Poll QuestionNo doubt you’ve heard about Target’s holiday hack.

Data from some 40 million credit and debit accounts was accessed during prime shopping season – and now the major discount retailer has announced that PINs were in the mix as well.

And it likely has you asking, can this get any worse?

Our feelings: You bet.

Even though Target says those personal identification numbers were highly encrypted, and therefore unlikely able to be used to withdraw cash at an ATM, this is still unfortunate news.

Because even if they can’t figure out those personal identification numbers, thieves possess customer names, credit/debit card numbers, expiration dates and security codes. In other words, almost everything they need to make your financial life a living hell.

(Target maintains that Social Security numbers weren’t compromised.)

And here people have been freaking out about the risks of RFID cards and online shopping.

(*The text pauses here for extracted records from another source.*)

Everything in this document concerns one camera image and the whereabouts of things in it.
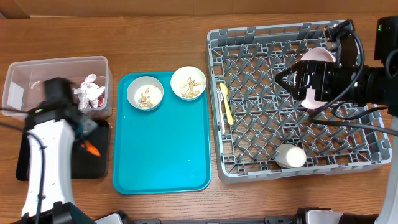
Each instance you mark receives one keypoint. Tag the white plastic fork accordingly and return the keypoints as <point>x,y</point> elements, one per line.
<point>220,100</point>

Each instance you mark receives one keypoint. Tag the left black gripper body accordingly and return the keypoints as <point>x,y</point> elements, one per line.
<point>88,128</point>

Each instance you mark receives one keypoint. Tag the black plastic tray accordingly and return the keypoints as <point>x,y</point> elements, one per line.
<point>84,165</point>

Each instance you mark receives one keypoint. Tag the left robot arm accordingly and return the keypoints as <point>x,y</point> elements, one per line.
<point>52,129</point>

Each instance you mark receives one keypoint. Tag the white napkin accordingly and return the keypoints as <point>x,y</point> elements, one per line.
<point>88,91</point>

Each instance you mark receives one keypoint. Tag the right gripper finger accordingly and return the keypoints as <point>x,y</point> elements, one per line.
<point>288,74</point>
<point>292,89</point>

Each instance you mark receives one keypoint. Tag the yellow plastic spoon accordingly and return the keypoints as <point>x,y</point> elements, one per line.
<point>224,92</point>

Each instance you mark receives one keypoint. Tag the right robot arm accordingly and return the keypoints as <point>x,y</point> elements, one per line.
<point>376,85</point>

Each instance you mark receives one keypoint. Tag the grey dishwasher rack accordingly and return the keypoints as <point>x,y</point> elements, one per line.
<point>265,116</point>

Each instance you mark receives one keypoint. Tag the teal plastic tray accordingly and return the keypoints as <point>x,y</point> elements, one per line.
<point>163,150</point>

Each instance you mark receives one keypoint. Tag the clear plastic bin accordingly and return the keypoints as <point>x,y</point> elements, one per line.
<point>24,85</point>

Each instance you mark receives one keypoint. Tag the white bowl with peanuts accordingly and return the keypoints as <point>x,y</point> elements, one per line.
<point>188,83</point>

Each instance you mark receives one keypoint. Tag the white plastic cup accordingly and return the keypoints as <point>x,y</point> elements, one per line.
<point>290,156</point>

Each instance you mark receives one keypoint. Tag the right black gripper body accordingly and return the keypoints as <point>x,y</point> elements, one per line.
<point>329,81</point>

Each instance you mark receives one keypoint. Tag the orange carrot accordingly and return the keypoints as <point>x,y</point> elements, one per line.
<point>86,145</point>

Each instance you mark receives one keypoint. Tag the grey bowl with food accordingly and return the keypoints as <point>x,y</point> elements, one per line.
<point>145,93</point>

If you shopped at Target between Nov. 27 and Dec. 15, we think you should take a few precautions, whether you’ve seen any unauthorized activity on your accounts or not:

  • If you haven’t been contacted by your financial institution, make the call yourself. Go ahead and request a new credit or debit card. Sure, this might be a pain if you have multiple monthly bills attached to your current account number, but see this as an opportunity to weed out the amount of places that have your data on hand.
  • If you absolutely can’t be bothered, change your PIN number. (But really, be bothered.)
  • Monitor your statements for unauthorized activity – something many people neglect to do now that statements are delivered electronically and sometimes require you to log in to your account. According to the Federal Trade Commission, you’re not liable for any unauthorized transactions if your credit card number is stolen. The same goes for theft of your debit card number – as long as you report the theft within 60 days of receiving your statement.

What remains to be seen is how this will affect Target in the future. With lawsuits filed, can love for this fan favorite trump perceived or legitimate negligence?

Or was Target just an unlucky target of what we all knew would happy eventually?